= THE TASK =
Whenever the word "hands" turns up in a line below, that line should be copied.

= Stored items =

══════════════════════════════

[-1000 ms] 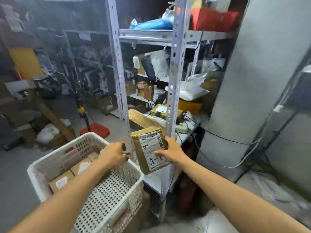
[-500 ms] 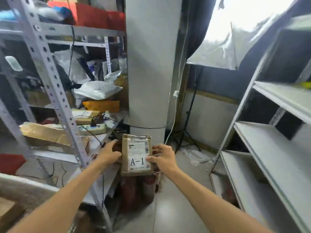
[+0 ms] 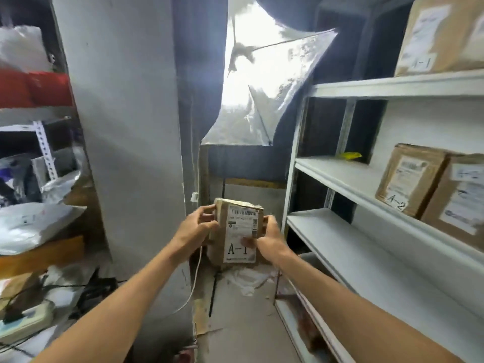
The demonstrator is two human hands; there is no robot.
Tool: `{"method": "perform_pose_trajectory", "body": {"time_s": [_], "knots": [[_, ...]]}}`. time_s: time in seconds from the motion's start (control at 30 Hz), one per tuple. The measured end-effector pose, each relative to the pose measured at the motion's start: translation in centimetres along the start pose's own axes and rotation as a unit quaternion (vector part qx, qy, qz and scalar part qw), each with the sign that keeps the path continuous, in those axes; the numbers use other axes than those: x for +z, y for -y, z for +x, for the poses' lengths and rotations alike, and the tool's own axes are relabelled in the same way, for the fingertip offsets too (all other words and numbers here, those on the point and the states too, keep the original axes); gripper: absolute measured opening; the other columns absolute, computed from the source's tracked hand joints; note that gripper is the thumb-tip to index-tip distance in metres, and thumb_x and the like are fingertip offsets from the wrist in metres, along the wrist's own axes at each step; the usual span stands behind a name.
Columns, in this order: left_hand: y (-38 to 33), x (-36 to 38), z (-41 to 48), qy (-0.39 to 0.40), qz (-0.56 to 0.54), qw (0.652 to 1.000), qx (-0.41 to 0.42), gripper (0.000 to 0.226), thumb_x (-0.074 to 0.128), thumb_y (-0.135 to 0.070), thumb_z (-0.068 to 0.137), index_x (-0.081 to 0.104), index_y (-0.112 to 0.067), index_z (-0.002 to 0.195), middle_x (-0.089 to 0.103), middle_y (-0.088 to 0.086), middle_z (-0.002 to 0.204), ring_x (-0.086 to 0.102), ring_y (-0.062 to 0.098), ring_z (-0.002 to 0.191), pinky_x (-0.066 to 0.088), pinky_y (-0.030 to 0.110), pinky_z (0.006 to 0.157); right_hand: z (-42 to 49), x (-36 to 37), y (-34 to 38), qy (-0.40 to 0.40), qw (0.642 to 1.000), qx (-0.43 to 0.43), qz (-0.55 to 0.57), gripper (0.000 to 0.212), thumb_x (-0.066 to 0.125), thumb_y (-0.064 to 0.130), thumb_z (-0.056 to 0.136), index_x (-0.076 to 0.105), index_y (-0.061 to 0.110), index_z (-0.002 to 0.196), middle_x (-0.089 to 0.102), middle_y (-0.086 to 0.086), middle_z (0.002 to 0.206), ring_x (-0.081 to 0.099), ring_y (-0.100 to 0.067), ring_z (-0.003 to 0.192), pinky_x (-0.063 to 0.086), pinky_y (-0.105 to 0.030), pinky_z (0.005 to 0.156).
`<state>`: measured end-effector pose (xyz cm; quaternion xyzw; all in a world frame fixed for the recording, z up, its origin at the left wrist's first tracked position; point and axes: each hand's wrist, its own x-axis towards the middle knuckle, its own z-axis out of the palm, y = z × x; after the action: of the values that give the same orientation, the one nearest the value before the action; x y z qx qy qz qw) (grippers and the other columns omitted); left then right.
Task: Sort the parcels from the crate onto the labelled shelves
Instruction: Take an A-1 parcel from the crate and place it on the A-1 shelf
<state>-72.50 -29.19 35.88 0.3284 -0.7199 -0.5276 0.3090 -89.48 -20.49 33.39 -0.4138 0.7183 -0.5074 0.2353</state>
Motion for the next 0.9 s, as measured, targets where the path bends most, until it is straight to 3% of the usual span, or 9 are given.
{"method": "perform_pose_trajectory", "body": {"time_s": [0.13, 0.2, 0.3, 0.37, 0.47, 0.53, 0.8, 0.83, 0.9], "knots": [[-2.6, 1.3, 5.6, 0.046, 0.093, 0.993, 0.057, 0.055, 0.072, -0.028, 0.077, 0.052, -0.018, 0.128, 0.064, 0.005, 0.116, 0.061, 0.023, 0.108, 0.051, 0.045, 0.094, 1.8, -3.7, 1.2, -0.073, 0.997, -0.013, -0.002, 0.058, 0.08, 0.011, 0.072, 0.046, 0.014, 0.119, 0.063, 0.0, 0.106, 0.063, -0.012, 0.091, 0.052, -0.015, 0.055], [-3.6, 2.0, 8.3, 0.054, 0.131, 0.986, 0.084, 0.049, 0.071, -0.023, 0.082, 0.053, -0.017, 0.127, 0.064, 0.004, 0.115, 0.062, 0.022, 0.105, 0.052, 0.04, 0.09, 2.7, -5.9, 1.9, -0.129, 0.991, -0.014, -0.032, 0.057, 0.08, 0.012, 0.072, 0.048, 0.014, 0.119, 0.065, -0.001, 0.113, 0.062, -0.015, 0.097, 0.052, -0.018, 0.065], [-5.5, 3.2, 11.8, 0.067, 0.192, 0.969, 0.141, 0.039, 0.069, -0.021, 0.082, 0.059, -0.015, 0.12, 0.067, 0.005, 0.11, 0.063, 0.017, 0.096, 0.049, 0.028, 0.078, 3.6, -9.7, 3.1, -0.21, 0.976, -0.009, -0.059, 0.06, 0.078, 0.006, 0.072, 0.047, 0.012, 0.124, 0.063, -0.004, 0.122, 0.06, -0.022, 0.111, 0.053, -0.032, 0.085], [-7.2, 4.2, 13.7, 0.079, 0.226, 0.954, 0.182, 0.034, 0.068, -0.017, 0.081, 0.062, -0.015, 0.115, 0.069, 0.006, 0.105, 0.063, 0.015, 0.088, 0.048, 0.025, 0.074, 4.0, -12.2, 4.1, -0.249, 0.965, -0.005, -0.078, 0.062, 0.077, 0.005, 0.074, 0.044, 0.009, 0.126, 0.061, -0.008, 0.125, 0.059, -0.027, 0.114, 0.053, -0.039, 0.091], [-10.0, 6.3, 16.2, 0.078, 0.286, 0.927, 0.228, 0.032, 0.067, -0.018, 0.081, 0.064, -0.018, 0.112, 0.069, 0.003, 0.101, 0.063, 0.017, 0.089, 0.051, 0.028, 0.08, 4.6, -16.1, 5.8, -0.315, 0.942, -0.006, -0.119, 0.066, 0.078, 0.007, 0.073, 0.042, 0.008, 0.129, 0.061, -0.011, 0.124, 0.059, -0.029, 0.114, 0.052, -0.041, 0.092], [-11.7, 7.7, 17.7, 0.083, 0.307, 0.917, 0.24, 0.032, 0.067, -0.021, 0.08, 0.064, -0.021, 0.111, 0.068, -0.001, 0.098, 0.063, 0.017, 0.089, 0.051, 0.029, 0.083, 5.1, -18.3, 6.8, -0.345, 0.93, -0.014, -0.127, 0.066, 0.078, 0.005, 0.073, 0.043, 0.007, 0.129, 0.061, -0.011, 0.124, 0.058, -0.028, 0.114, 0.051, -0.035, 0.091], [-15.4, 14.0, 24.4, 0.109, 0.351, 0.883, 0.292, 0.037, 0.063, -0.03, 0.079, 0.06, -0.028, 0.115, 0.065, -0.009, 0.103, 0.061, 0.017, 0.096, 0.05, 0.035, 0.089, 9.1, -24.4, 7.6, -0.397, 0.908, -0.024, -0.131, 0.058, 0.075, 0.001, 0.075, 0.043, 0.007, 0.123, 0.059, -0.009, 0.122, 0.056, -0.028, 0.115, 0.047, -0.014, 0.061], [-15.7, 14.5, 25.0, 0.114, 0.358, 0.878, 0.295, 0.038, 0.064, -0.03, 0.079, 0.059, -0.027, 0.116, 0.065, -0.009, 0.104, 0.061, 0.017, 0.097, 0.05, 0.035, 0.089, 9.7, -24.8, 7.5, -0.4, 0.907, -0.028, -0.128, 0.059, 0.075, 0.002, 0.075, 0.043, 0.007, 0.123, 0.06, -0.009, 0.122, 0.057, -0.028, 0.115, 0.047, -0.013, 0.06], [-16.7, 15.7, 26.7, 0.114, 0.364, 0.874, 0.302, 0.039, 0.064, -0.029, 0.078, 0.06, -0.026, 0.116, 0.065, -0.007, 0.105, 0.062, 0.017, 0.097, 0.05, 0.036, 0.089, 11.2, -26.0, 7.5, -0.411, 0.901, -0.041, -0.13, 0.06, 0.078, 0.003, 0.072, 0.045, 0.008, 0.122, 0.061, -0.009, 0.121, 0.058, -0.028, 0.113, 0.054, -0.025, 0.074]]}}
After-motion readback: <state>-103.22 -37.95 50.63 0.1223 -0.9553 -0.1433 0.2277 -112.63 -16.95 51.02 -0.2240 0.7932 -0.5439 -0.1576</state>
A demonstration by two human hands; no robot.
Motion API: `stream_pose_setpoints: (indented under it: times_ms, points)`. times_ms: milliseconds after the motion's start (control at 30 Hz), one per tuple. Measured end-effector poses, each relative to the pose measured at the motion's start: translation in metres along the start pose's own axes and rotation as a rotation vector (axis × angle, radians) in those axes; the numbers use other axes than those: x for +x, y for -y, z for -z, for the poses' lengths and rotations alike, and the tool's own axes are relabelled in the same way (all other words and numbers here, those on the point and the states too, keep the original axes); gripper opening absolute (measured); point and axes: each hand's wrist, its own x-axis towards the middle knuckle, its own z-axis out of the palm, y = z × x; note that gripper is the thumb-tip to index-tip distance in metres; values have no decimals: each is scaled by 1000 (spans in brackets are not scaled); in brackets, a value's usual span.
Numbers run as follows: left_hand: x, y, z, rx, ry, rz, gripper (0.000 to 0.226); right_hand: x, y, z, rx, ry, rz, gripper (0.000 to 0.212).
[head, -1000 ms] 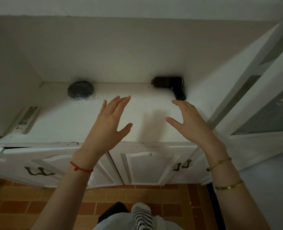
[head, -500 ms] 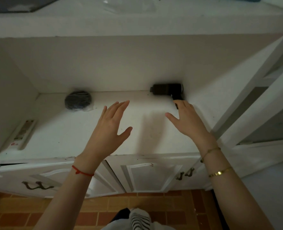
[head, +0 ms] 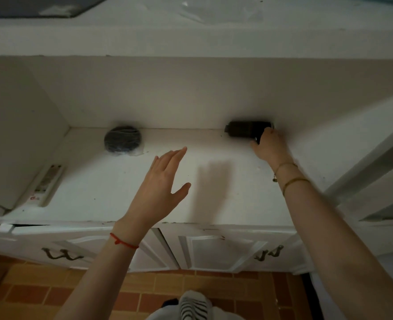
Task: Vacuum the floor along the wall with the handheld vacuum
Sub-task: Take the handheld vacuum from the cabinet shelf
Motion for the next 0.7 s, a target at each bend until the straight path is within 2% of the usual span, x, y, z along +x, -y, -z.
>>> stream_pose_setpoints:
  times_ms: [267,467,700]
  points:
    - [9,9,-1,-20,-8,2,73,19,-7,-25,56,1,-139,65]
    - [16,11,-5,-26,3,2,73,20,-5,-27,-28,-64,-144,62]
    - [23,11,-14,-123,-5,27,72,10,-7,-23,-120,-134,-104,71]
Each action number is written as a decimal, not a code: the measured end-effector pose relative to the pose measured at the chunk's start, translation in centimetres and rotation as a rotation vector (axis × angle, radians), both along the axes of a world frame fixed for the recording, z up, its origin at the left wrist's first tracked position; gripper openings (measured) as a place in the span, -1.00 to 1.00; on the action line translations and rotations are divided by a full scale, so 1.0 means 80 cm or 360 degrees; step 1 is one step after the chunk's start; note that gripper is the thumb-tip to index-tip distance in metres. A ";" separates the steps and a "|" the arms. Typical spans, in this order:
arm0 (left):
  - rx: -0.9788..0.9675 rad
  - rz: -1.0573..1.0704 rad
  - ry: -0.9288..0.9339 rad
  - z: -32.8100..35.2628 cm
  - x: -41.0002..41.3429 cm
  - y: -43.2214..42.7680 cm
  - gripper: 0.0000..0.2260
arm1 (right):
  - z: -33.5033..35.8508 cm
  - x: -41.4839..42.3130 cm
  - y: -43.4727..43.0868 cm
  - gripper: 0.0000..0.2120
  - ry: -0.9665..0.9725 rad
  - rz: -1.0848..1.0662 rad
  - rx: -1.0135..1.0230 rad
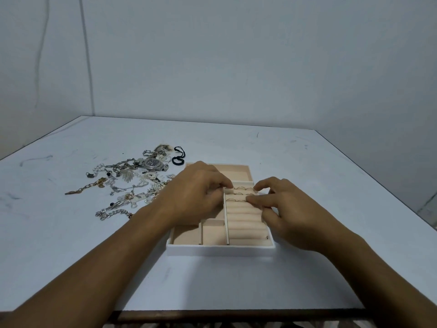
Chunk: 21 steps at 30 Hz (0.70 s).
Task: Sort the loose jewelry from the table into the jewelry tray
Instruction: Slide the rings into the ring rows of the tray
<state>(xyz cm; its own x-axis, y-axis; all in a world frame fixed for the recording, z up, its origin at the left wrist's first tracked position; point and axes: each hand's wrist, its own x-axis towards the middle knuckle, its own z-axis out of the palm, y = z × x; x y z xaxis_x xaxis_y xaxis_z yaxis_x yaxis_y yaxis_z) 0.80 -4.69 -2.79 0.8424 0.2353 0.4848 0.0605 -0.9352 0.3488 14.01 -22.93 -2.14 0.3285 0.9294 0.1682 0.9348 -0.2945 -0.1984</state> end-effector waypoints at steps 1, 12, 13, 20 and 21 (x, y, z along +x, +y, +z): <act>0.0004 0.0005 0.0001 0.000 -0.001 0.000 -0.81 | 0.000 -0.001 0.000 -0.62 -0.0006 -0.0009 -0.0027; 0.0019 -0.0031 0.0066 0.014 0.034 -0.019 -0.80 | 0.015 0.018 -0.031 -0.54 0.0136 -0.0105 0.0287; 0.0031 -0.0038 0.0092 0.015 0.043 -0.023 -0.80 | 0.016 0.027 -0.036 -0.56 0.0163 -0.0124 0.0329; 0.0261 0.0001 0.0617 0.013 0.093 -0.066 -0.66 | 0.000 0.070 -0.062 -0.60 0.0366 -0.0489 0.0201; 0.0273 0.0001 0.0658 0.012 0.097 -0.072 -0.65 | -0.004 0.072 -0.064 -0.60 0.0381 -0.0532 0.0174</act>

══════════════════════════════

= YOUR RESPONSE =
The demonstrator is two human hands; there is no robot.
A demonstration by two human hands; no robot.

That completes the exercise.